Work order: Up to and including the line with "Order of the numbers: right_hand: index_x", please reproduce the lines below exactly, beginning with the first.

[Collected data]

*-*-*

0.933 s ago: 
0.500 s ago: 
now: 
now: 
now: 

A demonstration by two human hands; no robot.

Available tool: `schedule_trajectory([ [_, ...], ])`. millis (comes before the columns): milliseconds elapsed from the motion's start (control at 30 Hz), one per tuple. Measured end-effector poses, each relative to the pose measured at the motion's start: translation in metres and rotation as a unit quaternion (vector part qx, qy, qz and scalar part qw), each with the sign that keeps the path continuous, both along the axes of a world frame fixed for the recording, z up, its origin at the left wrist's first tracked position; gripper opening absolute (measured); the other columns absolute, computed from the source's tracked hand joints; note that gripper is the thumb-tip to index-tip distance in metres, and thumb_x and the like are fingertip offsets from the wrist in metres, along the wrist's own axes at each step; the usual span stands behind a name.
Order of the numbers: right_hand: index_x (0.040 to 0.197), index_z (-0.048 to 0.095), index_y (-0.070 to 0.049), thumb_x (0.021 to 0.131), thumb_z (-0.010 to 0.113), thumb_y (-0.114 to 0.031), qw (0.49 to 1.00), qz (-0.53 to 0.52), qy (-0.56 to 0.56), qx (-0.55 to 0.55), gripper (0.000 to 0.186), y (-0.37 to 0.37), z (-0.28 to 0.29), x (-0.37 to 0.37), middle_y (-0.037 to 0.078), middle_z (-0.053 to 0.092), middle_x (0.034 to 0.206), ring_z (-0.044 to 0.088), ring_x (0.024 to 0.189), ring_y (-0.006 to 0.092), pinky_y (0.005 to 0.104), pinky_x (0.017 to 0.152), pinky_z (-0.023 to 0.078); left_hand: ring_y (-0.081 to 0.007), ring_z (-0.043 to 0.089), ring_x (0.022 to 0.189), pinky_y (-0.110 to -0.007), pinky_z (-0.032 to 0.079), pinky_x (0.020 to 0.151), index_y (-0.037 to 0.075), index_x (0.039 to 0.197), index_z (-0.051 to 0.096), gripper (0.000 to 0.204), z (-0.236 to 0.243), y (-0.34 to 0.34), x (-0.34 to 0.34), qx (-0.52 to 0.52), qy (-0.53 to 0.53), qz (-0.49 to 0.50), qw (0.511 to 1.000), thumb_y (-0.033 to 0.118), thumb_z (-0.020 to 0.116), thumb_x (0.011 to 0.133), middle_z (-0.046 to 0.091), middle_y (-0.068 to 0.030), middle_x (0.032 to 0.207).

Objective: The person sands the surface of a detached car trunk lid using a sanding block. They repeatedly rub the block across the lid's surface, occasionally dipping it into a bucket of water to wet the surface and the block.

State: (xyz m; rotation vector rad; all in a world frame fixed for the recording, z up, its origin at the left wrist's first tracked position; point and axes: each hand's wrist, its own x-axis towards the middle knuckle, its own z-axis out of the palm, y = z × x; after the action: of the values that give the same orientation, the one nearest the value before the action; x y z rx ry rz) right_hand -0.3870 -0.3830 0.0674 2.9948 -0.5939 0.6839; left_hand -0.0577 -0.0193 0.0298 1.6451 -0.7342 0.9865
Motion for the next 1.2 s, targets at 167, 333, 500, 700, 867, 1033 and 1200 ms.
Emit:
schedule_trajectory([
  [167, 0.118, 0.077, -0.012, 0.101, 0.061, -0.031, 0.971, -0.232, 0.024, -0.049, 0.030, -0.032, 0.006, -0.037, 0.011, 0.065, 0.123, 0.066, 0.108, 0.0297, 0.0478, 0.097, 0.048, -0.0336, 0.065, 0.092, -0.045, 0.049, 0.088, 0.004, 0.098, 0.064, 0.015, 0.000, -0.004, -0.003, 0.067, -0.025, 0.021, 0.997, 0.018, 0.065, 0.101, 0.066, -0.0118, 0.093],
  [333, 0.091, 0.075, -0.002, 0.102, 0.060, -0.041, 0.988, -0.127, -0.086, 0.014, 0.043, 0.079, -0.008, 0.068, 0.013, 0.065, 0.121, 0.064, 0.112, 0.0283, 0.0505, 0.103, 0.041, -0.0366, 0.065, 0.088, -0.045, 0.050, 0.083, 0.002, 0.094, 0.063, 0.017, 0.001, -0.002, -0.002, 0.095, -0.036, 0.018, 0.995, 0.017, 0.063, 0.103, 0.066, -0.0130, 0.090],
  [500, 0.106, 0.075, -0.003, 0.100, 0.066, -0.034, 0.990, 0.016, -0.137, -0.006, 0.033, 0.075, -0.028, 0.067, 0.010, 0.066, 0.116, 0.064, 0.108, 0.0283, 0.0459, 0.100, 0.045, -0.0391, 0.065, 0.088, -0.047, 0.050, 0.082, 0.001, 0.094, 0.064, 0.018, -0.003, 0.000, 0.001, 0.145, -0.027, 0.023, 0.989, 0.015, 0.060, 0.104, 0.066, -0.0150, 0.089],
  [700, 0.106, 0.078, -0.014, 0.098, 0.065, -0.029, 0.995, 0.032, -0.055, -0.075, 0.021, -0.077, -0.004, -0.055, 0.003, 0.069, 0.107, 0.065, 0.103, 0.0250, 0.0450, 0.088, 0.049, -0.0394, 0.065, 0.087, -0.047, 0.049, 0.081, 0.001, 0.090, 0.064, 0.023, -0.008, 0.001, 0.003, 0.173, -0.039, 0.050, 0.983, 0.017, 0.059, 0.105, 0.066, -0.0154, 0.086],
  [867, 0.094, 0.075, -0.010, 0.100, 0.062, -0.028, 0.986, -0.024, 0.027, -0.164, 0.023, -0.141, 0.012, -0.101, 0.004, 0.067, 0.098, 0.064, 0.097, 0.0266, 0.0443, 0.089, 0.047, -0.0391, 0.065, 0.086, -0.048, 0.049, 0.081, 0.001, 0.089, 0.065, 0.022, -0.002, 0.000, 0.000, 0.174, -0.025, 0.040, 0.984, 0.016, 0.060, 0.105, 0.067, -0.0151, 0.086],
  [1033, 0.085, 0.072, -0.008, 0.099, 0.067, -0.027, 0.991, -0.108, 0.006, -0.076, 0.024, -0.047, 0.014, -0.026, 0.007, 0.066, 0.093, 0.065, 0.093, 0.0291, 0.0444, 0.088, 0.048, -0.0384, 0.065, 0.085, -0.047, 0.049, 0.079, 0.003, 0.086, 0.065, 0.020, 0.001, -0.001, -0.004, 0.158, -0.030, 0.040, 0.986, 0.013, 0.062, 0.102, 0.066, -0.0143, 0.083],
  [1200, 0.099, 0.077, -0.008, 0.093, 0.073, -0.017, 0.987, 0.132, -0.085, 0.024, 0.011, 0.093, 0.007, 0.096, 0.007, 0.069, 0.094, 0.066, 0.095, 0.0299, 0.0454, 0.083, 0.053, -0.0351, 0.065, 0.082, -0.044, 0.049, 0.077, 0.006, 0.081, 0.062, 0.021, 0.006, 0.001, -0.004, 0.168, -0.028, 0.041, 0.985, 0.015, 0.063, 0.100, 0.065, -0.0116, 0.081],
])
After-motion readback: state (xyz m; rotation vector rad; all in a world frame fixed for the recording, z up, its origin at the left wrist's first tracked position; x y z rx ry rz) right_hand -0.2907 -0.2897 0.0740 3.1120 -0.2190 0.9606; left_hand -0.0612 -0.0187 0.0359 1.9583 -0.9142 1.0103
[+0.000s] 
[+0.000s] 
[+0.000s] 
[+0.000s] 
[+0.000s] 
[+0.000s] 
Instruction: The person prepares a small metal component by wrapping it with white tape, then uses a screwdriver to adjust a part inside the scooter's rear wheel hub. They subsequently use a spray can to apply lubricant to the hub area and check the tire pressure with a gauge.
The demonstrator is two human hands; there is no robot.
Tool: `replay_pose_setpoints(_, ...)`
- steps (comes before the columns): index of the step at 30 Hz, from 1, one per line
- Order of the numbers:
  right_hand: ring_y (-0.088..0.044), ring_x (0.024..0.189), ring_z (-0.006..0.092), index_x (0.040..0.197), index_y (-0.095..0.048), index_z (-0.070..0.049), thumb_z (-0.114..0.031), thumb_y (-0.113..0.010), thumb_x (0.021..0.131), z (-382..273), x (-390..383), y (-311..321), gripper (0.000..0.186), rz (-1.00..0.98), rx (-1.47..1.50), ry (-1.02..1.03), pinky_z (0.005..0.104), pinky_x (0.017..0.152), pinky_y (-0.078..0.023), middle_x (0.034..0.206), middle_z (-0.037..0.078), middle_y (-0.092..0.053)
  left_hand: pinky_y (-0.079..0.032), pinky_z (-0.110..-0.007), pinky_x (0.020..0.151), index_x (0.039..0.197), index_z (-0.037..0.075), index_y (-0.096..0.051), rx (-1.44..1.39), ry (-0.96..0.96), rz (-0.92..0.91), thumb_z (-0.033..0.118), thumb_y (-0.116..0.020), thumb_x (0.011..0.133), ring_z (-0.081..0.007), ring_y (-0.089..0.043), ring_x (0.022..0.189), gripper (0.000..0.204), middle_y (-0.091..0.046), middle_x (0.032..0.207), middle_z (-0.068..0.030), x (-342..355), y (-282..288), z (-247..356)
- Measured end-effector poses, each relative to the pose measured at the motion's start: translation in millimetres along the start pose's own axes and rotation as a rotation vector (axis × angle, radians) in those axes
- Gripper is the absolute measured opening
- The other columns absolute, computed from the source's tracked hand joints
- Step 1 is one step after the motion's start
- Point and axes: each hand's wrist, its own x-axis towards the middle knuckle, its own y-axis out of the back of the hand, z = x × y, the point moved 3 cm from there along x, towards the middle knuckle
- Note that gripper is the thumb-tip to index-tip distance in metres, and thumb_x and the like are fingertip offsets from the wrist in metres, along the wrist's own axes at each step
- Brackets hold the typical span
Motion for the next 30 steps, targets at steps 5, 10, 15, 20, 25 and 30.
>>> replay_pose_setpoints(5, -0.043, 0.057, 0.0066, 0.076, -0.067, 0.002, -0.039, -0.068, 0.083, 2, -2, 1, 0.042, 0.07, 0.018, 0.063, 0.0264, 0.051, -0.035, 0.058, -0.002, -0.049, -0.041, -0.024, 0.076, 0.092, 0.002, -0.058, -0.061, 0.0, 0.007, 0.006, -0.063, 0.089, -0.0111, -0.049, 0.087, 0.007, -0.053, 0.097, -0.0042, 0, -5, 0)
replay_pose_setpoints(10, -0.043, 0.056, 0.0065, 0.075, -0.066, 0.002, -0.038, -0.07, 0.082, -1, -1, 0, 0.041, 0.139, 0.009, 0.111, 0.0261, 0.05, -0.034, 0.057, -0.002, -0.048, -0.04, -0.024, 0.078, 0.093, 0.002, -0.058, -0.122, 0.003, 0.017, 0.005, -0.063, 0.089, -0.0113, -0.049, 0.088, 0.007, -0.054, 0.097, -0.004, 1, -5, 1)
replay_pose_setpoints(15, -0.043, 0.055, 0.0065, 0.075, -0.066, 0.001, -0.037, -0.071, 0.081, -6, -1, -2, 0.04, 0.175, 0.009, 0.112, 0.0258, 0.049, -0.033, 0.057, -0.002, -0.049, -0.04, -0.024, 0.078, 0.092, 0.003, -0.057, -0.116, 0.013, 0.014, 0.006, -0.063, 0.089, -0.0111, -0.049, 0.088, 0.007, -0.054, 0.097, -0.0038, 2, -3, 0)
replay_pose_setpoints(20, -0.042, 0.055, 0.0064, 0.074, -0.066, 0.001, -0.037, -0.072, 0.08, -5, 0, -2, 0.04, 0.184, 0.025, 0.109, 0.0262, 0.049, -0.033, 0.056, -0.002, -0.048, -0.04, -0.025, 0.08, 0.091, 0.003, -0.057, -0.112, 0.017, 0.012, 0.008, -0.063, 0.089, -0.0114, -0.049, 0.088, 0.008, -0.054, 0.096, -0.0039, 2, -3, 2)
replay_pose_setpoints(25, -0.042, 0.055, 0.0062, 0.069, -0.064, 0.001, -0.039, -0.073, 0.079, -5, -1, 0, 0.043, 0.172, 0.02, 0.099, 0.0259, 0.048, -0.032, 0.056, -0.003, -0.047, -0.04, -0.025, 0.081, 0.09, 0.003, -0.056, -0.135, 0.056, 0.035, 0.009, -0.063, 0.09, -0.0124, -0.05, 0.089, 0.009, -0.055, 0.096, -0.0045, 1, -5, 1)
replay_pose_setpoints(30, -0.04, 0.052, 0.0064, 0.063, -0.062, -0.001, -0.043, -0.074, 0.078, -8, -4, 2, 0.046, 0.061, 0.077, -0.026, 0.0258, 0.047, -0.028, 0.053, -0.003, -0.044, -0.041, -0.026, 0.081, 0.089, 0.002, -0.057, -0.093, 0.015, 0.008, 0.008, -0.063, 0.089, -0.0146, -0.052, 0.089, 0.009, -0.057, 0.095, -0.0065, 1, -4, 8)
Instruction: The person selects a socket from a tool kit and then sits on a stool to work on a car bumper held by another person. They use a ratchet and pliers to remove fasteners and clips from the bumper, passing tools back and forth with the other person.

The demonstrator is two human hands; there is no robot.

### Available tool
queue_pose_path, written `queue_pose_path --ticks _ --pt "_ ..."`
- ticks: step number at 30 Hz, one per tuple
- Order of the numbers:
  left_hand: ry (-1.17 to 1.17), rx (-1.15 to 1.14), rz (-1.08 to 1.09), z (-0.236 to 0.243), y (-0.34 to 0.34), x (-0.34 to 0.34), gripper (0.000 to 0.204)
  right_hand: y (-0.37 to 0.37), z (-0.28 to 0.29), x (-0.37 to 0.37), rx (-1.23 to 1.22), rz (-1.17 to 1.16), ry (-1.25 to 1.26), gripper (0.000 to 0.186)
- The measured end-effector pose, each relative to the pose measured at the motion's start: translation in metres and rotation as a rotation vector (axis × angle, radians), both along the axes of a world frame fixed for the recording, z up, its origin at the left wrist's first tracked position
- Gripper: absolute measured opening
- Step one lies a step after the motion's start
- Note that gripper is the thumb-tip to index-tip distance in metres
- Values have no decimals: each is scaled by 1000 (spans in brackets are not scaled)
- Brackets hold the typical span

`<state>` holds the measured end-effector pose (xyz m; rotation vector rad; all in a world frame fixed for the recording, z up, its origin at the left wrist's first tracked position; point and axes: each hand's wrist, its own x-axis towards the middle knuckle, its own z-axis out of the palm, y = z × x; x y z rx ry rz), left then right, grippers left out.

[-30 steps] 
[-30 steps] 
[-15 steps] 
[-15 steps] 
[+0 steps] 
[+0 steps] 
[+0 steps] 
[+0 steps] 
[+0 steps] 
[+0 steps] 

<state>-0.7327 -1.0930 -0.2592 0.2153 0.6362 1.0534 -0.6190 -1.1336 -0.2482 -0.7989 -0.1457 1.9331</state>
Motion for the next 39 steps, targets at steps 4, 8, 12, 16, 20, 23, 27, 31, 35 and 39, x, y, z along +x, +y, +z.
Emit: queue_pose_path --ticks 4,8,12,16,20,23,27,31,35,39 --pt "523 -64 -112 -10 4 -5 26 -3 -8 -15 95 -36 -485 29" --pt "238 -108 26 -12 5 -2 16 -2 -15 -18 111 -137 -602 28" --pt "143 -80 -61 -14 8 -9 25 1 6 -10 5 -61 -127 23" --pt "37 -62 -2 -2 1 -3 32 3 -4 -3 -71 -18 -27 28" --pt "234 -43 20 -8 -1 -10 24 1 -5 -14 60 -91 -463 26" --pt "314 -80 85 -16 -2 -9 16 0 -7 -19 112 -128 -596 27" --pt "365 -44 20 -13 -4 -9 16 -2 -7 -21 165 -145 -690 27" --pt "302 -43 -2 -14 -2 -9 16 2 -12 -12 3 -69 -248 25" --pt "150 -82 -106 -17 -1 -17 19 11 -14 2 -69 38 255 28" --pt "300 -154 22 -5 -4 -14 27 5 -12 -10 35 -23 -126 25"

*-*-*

Response for this exercise:
0.933 s ago: 
0.500 s ago: 
now: 
now: 
now: 

A demonstration by two human hands; no robot.

Available tool: `schedule_trajectory([ [_, ...], ])`. millis (comes before the columns): milliseconds elapsed from the motion's start (control at 30 Hz), one per tuple. Measured end-effector poses, each relative to the pose measured at the motion's start: translation in metres and rotation as a unit quaternion (vector part qx, qy, qz and scalar part qw), each with the sign that keeps the path continuous, both along the axes of a world frame fixed for the recording, z up, its origin at the left wrist's first tracked position; gripper opening absolute (measured); the other columns absolute, computed from the source's tracked hand joints; note that gripper is the thumb-tip to index-tip distance in metres, and thumb_x and the like are fingertip offsets from the wrist in metres, along the wrist's own axes at each step; the usual span stands behind a name.
Order of the numbers: right_hand: index_x (0.040 to 0.197), index_z (-0.048 to 0.095), index_y (-0.070 to 0.049), thumb_x (0.021 to 0.131), thumb_z (-0.010 to 0.113), thumb_y (-0.114 to 0.031), qw (0.49 to 1.00), qz (-0.53 to 0.52), qy (-0.56 to 0.56), qx (-0.55 to 0.55), gripper (0.000 to 0.186), y (-0.37 to 0.37), z (-0.28 to 0.29), x (-0.37 to 0.37), middle_y (-0.037 to 0.078), middle_z (-0.053 to 0.092), middle_x (0.034 to 0.206), ring_z (-0.044 to 0.088), ring_x (0.024 to 0.189), ring_y (-0.006 to 0.092), pinky_y (0.005 to 0.104), pinky_x (0.017 to 0.152), pinky_z (-0.023 to 0.078); left_hand: ring_y (-0.081 to 0.007), ring_z (-0.043 to 0.089), ring_x (0.022 to 0.189), pinky_y (-0.110 to -0.007), pinky_z (-0.032 to 0.079), pinky_x (0.020 to 0.151), index_y (-0.037 to 0.075), index_x (0.039 to 0.197), index_z (-0.051 to 0.096), gripper (0.000 to 0.204), z (-0.236 to 0.243), y (-0.34 to 0.34), x (-0.34 to 0.34), qx (-0.52 to 0.52), qy (-0.53 to 0.53), qz (-0.49 to 0.50), qw (0.511 to 1.000), thumb_y (-0.033 to 0.118), thumb_z (-0.020 to 0.116), thumb_x (0.011 to 0.133), middle_z (-0.046 to 0.091), middle_y (-0.068 to 0.030), middle_x (0.032 to 0.207).

This answer has been written out in full.